» **Assignment**: Print every line below exactly as written, but leave the pictures behind.

» **Data block**:
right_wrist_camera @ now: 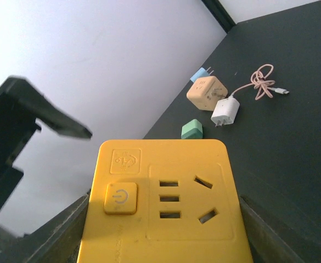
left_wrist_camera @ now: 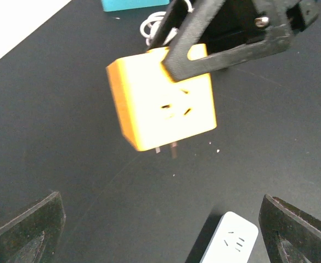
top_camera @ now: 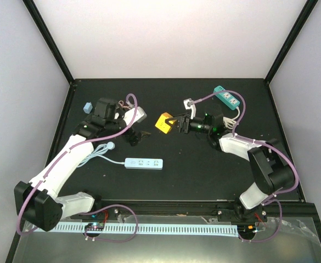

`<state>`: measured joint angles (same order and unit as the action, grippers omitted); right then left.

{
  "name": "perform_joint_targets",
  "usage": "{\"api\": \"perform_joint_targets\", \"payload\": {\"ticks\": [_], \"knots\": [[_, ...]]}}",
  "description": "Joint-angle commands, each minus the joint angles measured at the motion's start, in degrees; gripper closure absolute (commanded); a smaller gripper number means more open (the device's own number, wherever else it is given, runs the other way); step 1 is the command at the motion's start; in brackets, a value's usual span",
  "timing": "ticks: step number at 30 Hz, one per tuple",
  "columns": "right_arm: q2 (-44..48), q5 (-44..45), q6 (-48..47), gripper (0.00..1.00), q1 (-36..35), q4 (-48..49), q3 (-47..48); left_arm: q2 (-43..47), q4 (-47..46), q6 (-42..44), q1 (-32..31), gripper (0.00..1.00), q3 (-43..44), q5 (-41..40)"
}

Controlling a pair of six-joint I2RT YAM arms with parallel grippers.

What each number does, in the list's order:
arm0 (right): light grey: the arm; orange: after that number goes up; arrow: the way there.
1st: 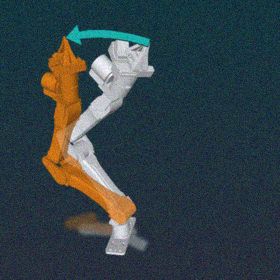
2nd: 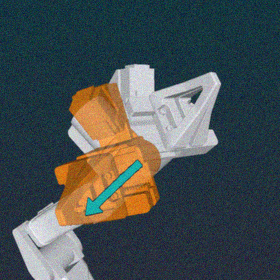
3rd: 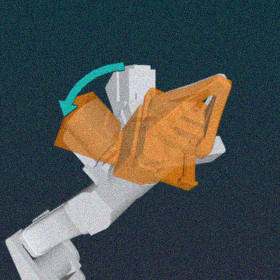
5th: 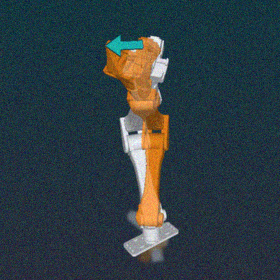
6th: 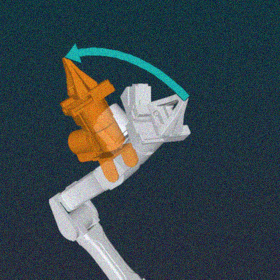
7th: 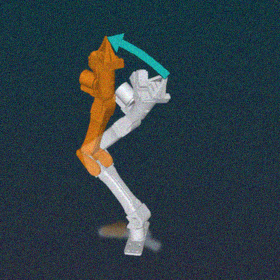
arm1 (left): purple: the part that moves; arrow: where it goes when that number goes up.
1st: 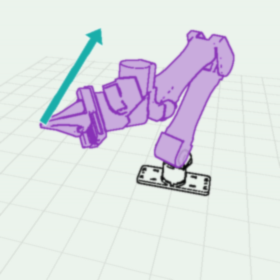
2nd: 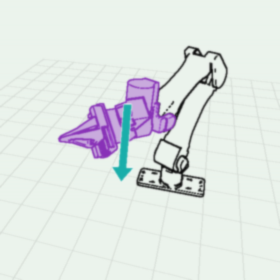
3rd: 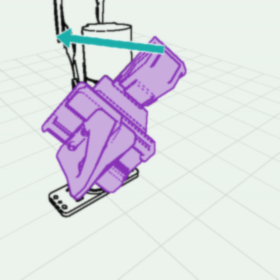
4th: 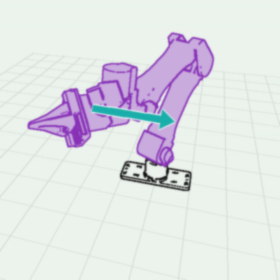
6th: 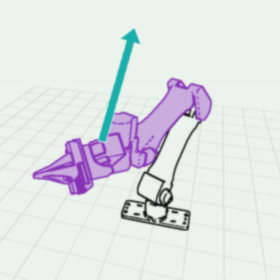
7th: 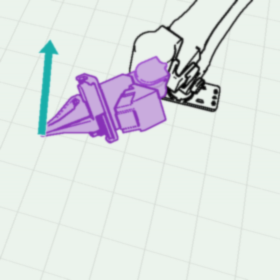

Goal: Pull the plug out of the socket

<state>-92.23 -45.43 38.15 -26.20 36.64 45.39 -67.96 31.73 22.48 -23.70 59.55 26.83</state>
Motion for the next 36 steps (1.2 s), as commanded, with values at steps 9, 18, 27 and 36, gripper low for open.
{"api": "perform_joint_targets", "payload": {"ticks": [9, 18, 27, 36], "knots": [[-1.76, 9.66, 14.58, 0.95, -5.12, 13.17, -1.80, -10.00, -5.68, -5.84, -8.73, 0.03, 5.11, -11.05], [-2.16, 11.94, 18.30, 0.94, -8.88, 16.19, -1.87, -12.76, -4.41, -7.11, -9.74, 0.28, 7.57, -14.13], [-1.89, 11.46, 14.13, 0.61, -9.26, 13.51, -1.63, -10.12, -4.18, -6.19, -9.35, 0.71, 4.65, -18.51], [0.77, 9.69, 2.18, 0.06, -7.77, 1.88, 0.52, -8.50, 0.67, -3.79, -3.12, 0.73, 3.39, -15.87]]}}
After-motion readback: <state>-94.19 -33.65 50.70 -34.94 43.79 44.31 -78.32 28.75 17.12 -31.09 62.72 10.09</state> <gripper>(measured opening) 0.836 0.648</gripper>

» **Response box**:
right_wrist_camera @ now: 
left_wrist_camera @ now: 
top_camera @ now: 

`<state>`: measured joint angles (same order and unit as the action, grippers omitted); right then left.

{
  "name": "perform_joint_targets",
  "usage": "{\"api\": \"perform_joint_targets\", \"payload\": {\"ticks\": [_], \"knots\": [[_, ...]]}}",
  "description": "Joint-angle commands, each minus the joint angles measured at the motion's start, in degrees; gripper closure absolute (commanded); a smaller gripper number means more open (the device's own number, wherever else it is given, runs the other way); step 1 is the command at the motion's start; in brackets, a value's usual span",
  "timing": "ticks: step number at 30 Hz, one per tuple",
  "columns": "right_arm: q2 (-44..48), q5 (-44..45), q6 (-48..47), gripper (0.00..1.00), q1 (-36..35), q4 (-48..49), q3 (-47..48); left_arm: q2 (-43..47), q4 (-47..46), q6 (-42..44), q1 (-32..31), gripper (0.00..1.00), q3 (-43..44), q5 (-41..40)"
}

Controlling a pair of six-joint I2RT YAM arms with parallel grippers.

What each number does, in the list's order:
arm0 (right): light grey: the arm; orange: after that number goes up; arrow: the way there.
1st: 
2nd: 
3rd: 
5th: 
6th: 
7th: 
arm1 (left): purple: the part that moves; arrow: where it goes when that number goes up.
1st: 
2nd: 
3rd: 
4th: 
6th: 
7th: 

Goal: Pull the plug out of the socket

<state>-92.23 -45.43 38.15 -26.20 36.64 45.39 -67.96 31.73 22.48 -23.70 59.55 26.83</state>
Motion for the next 36 steps (1.2 s), as commanded, with values at steps 9, 18, 27 and 36, gripper low for open.
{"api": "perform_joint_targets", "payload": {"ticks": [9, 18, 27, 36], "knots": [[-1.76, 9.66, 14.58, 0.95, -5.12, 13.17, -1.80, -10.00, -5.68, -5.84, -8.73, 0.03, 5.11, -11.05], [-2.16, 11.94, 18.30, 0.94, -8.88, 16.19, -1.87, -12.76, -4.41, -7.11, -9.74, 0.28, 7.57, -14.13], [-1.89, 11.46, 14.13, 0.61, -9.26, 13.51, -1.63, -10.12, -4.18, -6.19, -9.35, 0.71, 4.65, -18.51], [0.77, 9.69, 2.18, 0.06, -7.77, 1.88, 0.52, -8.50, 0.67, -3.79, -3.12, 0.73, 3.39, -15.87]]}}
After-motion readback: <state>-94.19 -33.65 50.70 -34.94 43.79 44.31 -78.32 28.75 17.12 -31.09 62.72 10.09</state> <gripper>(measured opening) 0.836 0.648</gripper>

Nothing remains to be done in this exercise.